Yes I do know how a counterweights work. In principle if the elevator can be shift sideways then the counterweights can be too. Of course when the elevator goes up and down it will need to be linked to a counterweight, but as long as this linkage can be made transient then should work.
The elevator conserves energy by having a counterweight, and the work needed for moving the elevator (disregarding the loss of the system) is 0 if the elevator is empty and the counterweight is the same weight of the elevator.
This is true for the length of the rope.
Now if you have a 99 storey building, with side moving elevators, you cannot have counterweights, as the ropes would be in each others' way when moving sideways. Either having a rope in way for 99 storeys in worst case, or with shorter ropes you increase complexity even further and negate the energy saving. if travelling further than the length of the rope.
The only advantage of this design is the lack of ropes. The downside is increased energy use.
Regarding transient linkings: even more complexity, and possibly the cabins need to wait for the counterweight to arrive, and hand over the counterweights? Even scheduling complexity is increased. Totally useless, as to have it a bit feasable you need to sill keed the functionality of counterweightless motion.
You can understand this by drawing if still not clear.
You don’t need ropes to have a counterweight.

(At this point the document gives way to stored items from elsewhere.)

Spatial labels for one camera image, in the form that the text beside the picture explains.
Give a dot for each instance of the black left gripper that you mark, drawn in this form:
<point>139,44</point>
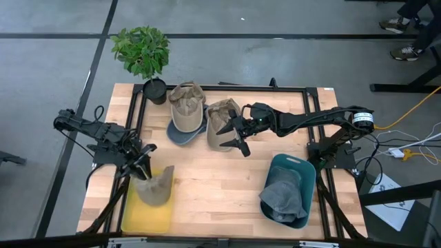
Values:
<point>138,158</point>

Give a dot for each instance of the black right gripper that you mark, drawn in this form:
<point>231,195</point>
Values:
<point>260,118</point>

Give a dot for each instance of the beige baseball cap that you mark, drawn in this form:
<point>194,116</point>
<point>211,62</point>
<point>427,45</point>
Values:
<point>156,191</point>
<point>217,131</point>
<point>187,110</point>

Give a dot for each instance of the yellow plastic bin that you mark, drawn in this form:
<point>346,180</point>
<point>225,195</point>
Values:
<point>144,220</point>

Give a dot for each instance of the grey baseball cap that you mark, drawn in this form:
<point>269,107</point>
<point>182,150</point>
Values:
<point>182,137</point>
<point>282,199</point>

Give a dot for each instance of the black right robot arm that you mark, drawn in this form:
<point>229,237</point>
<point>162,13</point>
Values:
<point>317,118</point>

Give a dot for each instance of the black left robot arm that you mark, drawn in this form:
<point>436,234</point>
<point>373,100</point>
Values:
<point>100,129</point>

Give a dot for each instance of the teal plastic bin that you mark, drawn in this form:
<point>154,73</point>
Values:
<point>306,172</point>

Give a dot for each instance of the black crossbeam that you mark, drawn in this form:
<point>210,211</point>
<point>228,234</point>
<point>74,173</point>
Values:
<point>51,242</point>

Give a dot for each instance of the green plant in black pot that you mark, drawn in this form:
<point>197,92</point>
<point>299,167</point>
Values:
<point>143,51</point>

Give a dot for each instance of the black floor stand foot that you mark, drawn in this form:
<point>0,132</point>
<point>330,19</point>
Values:
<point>10,157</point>

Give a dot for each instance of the white power adapter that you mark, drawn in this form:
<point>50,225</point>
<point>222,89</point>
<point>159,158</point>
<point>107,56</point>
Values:
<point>396,152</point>

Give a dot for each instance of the black metal bar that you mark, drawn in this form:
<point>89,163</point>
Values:
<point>396,194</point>

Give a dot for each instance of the black desk base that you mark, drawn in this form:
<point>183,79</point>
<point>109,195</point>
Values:
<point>403,87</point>

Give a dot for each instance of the white paper sheet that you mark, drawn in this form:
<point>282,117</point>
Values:
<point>392,213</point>

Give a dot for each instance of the person's shoe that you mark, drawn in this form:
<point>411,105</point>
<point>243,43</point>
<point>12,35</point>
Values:
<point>392,25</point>
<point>404,53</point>

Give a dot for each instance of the person's leg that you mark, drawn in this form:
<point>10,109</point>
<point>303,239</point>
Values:
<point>429,32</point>
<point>413,7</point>

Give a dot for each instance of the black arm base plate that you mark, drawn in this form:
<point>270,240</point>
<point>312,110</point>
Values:
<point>346,161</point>
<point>103,159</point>

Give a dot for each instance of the silver metal bracket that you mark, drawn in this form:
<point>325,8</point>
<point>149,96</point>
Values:
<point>318,244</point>
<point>127,241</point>

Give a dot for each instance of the small grey bracket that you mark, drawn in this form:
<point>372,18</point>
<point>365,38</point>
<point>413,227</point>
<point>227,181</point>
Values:
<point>222,242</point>

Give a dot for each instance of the black post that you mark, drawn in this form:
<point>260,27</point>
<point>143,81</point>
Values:
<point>434,227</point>

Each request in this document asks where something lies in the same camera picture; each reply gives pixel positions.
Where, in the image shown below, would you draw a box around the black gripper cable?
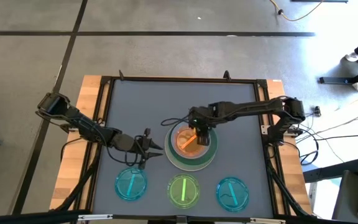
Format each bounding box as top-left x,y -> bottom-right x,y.
160,114 -> 194,127
103,133 -> 147,168

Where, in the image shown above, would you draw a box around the large light green plate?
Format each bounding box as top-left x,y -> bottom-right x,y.
163,126 -> 218,172

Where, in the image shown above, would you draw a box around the grey table mat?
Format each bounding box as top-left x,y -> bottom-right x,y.
92,79 -> 275,218

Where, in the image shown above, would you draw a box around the black cable bundle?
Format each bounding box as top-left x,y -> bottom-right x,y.
265,146 -> 312,218
53,152 -> 101,213

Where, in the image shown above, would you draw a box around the silver frame bracket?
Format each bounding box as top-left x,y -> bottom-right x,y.
249,217 -> 287,224
77,213 -> 114,222

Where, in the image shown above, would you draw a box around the black desk foot bar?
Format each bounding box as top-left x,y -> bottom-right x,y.
318,60 -> 358,85

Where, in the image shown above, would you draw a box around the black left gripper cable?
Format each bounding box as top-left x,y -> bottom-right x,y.
103,133 -> 147,168

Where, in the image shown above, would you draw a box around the orange transparent plastic plate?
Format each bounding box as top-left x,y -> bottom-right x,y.
173,124 -> 210,157

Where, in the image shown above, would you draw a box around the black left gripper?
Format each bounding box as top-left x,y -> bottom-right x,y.
121,127 -> 164,170

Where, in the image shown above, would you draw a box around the green transparent plastic plate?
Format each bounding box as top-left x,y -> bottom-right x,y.
166,173 -> 201,210

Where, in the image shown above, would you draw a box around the black loose cables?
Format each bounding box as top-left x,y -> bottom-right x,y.
290,124 -> 358,166

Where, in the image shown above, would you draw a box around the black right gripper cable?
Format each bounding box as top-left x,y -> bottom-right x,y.
160,114 -> 194,127

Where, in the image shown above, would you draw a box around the grey desk leg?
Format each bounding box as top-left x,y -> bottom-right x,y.
302,158 -> 358,184

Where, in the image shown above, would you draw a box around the yellow floor cable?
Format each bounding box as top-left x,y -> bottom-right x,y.
268,0 -> 325,22

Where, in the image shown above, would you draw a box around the cyan transparent plastic plate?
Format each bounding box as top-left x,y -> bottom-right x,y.
114,167 -> 149,202
216,177 -> 250,213

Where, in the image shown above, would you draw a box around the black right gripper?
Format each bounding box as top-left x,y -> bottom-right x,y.
188,105 -> 214,147

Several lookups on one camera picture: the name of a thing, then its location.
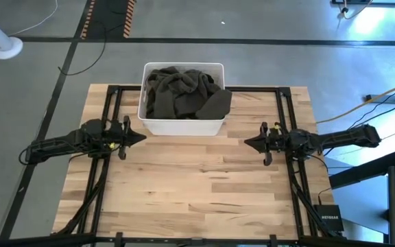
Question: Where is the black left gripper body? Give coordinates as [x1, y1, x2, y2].
[107, 115, 132, 161]

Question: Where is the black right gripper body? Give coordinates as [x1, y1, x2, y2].
[260, 121, 289, 167]

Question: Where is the dark olive garment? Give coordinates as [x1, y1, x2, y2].
[145, 66, 233, 121]

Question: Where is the white plastic bin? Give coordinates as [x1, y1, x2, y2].
[137, 62, 226, 137]

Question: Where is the grey metal floor foot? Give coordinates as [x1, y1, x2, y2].
[365, 93, 395, 104]

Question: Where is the black hazard striped floor mat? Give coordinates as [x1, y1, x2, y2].
[80, 0, 136, 39]

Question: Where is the white pole with round base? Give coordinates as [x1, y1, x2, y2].
[0, 7, 24, 60]

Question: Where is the black aluminium table frame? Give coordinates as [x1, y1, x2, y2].
[0, 84, 395, 247]

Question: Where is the thin black cable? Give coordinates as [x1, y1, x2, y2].
[317, 187, 333, 207]

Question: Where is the black floor cable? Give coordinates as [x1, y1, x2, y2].
[58, 0, 130, 76]

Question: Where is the black Netgear network switch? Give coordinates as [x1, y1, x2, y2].
[313, 204, 345, 233]

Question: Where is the thick yellow cable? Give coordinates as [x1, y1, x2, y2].
[315, 80, 395, 125]

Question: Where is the white floor cable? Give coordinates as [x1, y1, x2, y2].
[8, 0, 58, 37]

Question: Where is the pale cable with plug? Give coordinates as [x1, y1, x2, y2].
[337, 0, 374, 20]

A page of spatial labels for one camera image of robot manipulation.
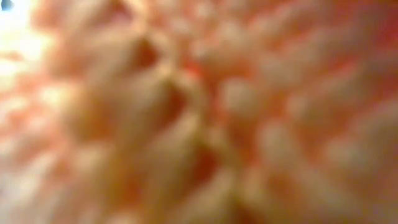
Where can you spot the orange microfiber towel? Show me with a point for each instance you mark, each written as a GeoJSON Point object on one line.
{"type": "Point", "coordinates": [199, 112]}

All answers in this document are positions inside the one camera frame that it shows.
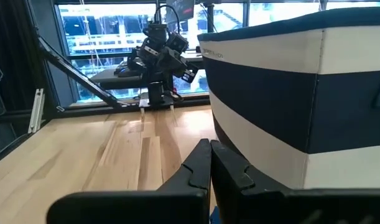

The same effect can be accomplished with track and gears.
I do agree with you that having independent counterweights would increase the complexity and the likelihood of a breakdown. Ultimately any solution would depend on the value being provided by the solution verse the increased cost or either maintenance or energy costs.
More importantly the purpose of me suggesting this solution was not to solve the elevator problem (I am sure lots of engineers have thought more deeply about this than me), but to discuss the problem.
Oh, OK. I think that an energy recuperation system and simply a "vertical railway" is simpler and more robust overall. No ropes needed just electric wiring, and elevators moving down are the counter weights. But this is basically what is demonstrated.
What I thought parent meant was using counterweights in the more traditional sense.
And yes, moving down also returns the energy, after all gravitational field is conservative. The real use of the counterweight is that the power needed to lift is less (you only need to work to lift the cargo), which means cost savings in motors, wiring, electricity, etc. Those saving by a mechanical counterweight system cannot be had with this setup without insane complexity. With today's solid state power electronics it is simpler and more reliable to use an electronic solution.
Discarding system losses, an elevator without counterweight will also use 0 energy for the up/down cycle (assuming load goes up and some time later down): the energy invested while pulling up the system can be recovered when descending.
Yes, at the cost of even more complexity. The problem with this idea is insane complexity.
One of 3 elevators in the office building is out of operation every two weeks. ThyssenKrupp comes and repairs it every now and then. They are simple elevators. The reliability I can imagine from my experience with TK elevators I think the floors will be a better option.
Once I was working for a TK company, and the TK elevator broke down. It was not repaired by the sibling company for a whole month because of some component shortage... That was a simple elevator in a 5 storey building.